Le ministre de l’Intérieur, des Collectivités locales et des Transports, Saïd Sayoud, a annoncé lundi la mise en place d’une commission nationale chargée de prévenir et de réprimer les violences des gangs de quartier. Cette nouvelle instance aura pour mission d’élaborer des stratégies opérationnelles et de renforcer la sensibilisation au niveau local.
Lors de son discours au ministère, le ministre a présenté cette décision comme le lancement d’une action nationale plus structurée face à des comportements jugés de plus en plus inquiétants dans les zones urbaines. La commission disposera d’un mandat courant jusqu’en 2029 et devra harmoniser les interventions sur le terrain, tout en proposant un cadre juridique précis pour encadrer les opérations de répression.

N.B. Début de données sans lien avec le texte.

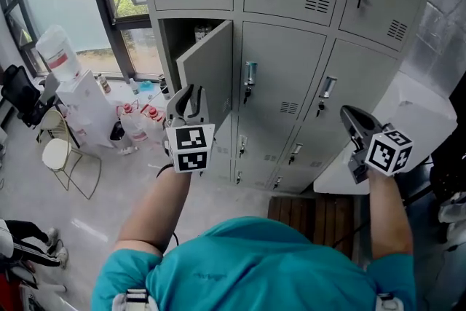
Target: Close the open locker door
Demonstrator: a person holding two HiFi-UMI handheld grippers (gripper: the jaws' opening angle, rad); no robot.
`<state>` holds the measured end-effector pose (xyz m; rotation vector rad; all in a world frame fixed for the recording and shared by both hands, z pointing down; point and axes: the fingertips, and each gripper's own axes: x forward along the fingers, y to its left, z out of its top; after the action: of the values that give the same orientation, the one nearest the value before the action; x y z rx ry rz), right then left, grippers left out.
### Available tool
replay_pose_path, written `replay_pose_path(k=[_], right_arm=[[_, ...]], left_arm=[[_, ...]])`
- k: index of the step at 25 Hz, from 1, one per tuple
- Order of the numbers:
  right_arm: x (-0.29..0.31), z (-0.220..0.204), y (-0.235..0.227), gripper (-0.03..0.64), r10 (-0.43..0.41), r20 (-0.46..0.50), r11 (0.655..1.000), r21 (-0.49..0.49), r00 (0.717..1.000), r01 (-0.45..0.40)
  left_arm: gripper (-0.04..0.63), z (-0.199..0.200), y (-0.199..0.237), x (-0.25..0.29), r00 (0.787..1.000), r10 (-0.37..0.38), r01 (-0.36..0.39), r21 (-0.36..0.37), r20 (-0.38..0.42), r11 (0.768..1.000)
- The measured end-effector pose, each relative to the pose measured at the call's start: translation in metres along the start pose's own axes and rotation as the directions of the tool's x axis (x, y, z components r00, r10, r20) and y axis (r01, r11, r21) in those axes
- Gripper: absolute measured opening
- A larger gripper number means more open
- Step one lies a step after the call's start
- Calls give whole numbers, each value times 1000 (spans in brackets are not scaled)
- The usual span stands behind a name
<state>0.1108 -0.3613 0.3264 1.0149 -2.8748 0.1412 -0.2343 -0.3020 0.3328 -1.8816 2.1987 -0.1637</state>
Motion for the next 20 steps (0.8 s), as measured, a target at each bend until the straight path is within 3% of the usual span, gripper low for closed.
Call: replay_pose_path(k=[5, 10, 20], right_arm=[[28, -4, 25, -11, 2, -11, 1000, 14, 1000, -2], [56, -8, 37, -11, -17, -39, 1000, 21, 999, 18], [97, -9, 62, -9, -60, -64, 997, 36, 996, 62]], left_arm=[[49, 10, 54, -8, 990, 83, -84, 4, 112, 996], [81, -28, 96, 29, 998, 62, -62, -73, -2, 995], [81, -50, 143, 75, 1000, 7, -10, -77, -30, 997]])
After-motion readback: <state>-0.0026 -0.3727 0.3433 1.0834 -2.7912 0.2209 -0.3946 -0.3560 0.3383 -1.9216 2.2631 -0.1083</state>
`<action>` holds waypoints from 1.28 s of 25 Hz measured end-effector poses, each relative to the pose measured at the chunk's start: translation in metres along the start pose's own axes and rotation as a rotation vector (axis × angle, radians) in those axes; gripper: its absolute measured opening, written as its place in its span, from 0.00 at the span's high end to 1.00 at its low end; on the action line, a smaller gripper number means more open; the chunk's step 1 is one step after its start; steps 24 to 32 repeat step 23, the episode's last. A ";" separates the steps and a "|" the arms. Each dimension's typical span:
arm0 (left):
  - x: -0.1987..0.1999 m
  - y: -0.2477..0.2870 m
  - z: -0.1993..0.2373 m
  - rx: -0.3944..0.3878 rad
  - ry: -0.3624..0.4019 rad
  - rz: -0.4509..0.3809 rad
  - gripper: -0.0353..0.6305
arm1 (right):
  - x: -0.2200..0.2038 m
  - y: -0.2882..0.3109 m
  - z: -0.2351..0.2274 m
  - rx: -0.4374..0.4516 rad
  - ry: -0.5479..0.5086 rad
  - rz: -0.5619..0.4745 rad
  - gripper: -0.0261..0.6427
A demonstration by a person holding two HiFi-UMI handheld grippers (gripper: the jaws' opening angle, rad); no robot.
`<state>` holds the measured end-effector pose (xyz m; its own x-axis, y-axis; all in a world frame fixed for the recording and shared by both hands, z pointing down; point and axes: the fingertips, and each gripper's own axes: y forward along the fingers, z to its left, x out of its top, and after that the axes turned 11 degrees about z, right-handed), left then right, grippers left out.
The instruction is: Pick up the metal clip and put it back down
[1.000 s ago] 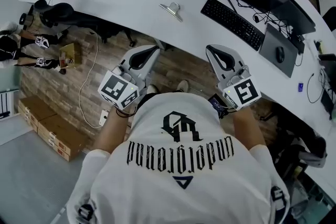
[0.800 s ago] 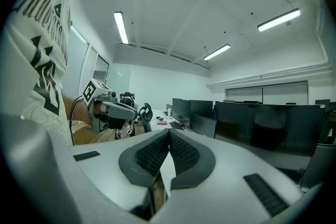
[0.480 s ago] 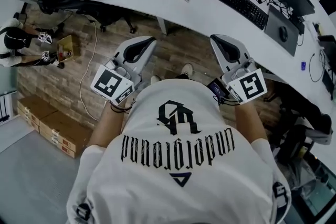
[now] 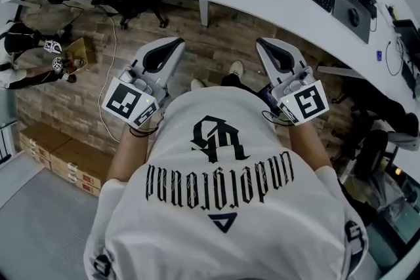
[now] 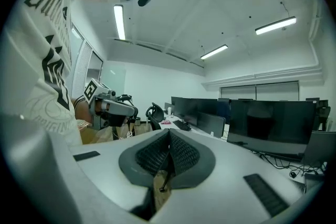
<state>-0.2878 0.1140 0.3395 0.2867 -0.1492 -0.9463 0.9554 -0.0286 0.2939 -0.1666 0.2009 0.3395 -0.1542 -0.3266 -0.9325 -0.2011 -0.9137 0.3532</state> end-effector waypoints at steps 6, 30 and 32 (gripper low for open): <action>-0.012 -0.028 -0.001 -0.019 0.001 -0.007 0.93 | -0.002 0.003 0.037 -0.009 0.012 0.008 0.94; -0.020 -0.039 -0.001 -0.070 -0.011 -0.016 0.93 | 0.005 0.014 0.063 -0.008 -0.007 0.020 0.94; -0.020 -0.039 -0.001 -0.070 -0.011 -0.016 0.93 | 0.005 0.014 0.063 -0.008 -0.007 0.020 0.94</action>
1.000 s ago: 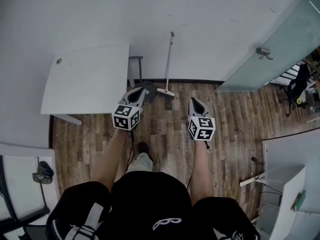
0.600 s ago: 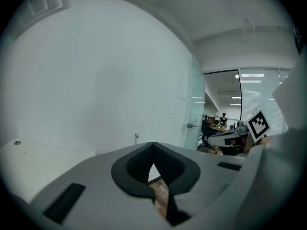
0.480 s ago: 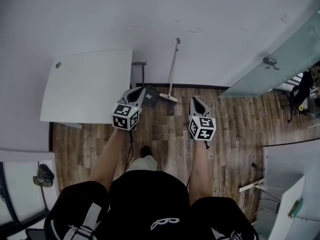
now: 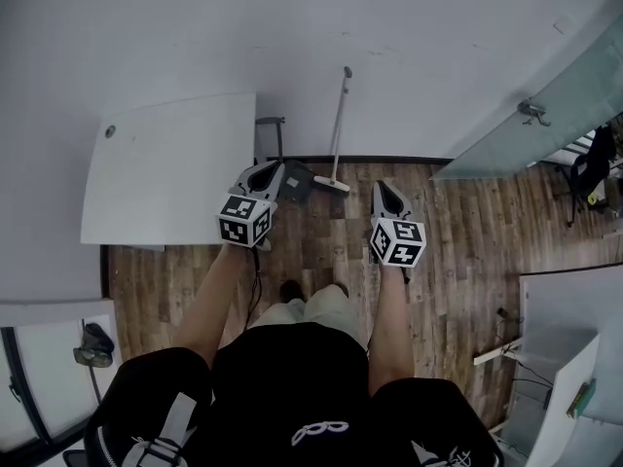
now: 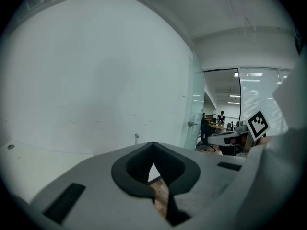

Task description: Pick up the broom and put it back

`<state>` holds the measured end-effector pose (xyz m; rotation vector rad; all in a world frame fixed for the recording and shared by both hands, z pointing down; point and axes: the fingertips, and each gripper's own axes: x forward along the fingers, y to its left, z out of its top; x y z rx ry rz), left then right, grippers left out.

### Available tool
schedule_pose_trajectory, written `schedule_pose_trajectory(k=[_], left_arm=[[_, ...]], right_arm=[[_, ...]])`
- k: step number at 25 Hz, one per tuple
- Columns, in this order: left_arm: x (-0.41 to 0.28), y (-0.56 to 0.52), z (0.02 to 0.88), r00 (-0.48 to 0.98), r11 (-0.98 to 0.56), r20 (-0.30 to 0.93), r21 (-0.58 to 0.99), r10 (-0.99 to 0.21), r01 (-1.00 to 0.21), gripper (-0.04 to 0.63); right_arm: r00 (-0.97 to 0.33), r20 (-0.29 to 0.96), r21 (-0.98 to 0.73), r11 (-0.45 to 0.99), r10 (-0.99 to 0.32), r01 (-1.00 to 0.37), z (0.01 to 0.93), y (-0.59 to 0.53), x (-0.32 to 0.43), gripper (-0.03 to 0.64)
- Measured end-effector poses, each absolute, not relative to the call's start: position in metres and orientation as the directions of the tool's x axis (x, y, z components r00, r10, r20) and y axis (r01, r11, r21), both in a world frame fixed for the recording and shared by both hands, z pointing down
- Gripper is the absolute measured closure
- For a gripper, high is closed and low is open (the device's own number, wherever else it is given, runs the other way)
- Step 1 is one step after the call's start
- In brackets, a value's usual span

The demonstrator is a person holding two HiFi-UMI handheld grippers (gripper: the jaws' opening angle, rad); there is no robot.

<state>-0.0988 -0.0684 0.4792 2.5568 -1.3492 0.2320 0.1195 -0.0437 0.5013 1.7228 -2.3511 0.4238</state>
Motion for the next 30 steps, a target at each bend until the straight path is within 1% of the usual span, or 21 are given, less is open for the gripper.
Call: schedule_pose_trajectory(k=[11,19,30], left_arm=[[-0.110,-0.110,0.481,0.521,-0.507,0.254,0.123,-0.815,-0.853,0.578],[-0.104,-0.181,0.483,0.500,-0.485,0.254,0.123,-0.828,-0.866,0.578],[-0.085,-0.280,0.510,0.495,-0.480,0.303,0.128,-0.815,-0.868,0.578]], right_arm=[[-0.332,0.322,-0.077,0.325,-0.886,-0.942,0.505,-0.100,0.114,0.592],[-0.376,0.352,-0.066,0.378,-0.857,-0.923,0.515,-0.178,0.113,0.594],[-0.396,0.390,-0.067,0.403,-0.831,-0.913,0.532,-0.290,0.120,0.593]])
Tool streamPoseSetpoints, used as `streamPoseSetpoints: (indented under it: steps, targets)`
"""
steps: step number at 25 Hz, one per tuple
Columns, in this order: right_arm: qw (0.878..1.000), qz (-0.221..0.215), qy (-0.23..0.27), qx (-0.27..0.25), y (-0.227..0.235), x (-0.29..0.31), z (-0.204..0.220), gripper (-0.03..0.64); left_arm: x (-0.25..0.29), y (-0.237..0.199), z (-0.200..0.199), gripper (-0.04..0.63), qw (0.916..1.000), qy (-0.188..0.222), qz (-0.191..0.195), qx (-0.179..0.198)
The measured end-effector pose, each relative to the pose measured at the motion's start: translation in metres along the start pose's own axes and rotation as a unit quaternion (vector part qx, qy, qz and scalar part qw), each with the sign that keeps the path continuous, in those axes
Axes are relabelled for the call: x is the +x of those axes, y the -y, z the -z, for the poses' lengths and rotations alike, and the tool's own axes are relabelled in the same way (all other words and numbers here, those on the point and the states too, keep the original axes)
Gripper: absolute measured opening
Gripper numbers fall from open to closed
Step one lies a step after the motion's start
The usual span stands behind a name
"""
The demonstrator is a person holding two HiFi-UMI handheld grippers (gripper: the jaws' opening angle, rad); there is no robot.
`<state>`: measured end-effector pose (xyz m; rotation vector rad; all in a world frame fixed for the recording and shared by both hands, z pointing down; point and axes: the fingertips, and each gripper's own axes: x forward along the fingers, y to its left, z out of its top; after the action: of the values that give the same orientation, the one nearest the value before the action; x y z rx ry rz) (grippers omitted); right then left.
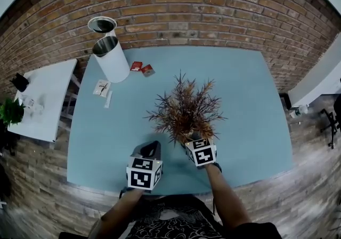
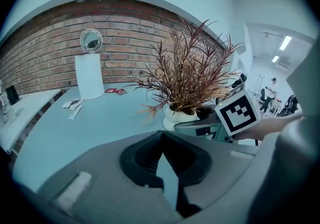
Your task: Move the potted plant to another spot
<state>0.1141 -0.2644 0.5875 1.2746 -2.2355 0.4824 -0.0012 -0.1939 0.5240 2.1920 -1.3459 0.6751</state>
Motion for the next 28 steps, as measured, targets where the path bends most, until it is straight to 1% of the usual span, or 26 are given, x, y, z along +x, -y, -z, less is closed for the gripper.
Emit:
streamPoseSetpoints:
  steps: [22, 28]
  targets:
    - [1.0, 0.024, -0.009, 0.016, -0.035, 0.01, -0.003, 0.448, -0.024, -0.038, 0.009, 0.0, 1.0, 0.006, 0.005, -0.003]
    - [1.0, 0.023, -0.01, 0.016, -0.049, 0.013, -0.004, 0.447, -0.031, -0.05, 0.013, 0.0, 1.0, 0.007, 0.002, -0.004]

Augmentation de 59 % en un an
Cette initiative intervient dans un contexte de hausse des actes de violence en Algérie ces derniers mois. En 2025, trois jeunes ont été condamnés à quinze ans de prison pour l’agression au couteau d’un sexagénaire près d’Aïn Fakroun. Une vaste opération coordonnée avait également été menée à l’échelle nationale en octobre pour tenter d’enrayer cette spirale.
Selon des statistiques dévoilées par la gendarmerie nationale, 162 bandes ont été démantelées au cours de l’année écoulée, soit une augmentation de 59 % par rapport à 2024.
Parmi les priorités figurent également les réseaux sociaux, que le ministre a pointés du doigt comme des espaces propices au développement de comportements dangereux. La nouvelle commission entend encourager l’utilisation de ces plateformes pour diffuser des messages de prévention et toucher directement les jeunes.